__Action item__.
Transcribe the stretch of entries below from the line with "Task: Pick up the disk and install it" through the line with "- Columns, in", exactly and with both ends included; leave out all other lines.

-.-.-

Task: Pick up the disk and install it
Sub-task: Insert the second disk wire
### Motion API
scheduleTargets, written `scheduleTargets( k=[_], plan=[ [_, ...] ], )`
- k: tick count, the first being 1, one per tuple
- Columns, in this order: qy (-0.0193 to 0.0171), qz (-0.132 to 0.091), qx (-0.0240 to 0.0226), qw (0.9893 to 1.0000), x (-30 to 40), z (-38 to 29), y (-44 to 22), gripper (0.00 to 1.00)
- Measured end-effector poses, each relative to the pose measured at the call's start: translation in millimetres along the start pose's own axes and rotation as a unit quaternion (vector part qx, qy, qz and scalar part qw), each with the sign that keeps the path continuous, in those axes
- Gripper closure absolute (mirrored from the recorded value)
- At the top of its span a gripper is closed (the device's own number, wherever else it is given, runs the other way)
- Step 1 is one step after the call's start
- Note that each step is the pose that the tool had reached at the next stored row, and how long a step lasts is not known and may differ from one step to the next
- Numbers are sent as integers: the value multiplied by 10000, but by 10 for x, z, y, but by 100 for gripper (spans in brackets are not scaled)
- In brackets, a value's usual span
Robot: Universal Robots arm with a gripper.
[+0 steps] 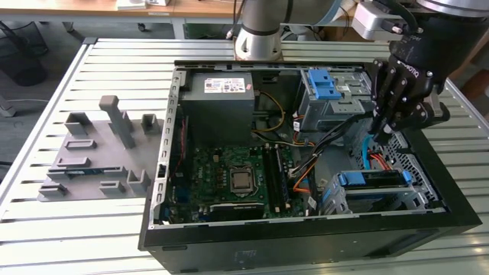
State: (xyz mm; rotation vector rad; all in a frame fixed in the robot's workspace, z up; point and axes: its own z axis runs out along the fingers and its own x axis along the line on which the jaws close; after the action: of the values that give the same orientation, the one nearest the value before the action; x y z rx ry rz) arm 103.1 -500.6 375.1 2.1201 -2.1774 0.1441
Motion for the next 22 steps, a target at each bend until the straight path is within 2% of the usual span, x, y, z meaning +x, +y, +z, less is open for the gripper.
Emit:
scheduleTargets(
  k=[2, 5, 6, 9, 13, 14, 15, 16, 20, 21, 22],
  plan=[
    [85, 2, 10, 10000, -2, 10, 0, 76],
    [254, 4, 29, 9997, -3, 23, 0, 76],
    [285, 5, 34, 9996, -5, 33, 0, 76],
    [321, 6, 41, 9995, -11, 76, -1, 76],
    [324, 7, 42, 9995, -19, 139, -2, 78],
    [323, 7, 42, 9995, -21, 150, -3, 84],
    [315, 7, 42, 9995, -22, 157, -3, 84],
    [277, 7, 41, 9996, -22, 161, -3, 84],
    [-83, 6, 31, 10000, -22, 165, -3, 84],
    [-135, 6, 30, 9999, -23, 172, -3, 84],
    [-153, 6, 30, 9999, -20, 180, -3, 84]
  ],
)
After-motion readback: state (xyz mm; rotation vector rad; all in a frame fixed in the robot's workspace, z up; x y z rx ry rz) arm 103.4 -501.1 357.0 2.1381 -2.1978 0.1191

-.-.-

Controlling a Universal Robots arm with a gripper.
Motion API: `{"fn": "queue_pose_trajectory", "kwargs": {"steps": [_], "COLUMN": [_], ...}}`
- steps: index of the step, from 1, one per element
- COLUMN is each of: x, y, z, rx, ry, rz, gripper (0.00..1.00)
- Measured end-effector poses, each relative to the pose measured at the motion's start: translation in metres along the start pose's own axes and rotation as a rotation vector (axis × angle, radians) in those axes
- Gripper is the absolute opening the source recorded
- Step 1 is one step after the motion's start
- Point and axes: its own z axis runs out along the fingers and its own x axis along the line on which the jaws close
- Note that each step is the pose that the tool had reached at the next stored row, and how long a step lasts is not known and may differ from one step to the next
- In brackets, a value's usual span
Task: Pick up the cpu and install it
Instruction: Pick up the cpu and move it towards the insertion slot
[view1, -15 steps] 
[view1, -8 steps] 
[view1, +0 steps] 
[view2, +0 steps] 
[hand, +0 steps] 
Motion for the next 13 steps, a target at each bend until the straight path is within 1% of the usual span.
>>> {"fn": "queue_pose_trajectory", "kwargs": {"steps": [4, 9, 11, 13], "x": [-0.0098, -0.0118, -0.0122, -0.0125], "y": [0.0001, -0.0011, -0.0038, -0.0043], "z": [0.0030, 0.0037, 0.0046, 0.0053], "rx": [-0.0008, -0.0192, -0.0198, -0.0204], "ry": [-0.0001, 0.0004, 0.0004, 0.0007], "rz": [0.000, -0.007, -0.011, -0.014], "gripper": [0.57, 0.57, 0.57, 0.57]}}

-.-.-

__Response box__.
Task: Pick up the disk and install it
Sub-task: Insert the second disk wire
### Motion API
scheduleTargets, written `scheduleTargets( k=[_], plan=[ [_, ...] ], )`
- k: tick count, the first being 1, one per tuple
- Columns, in this order: qy (-0.0193 to 0.0171), qz (-0.132 to 0.091), qx (-0.0240 to 0.0226), qw (0.9893 to 1.0000), x (-30 to 40), z (-38 to 29), y (-44 to 22), gripper (0.00 to 1.00)

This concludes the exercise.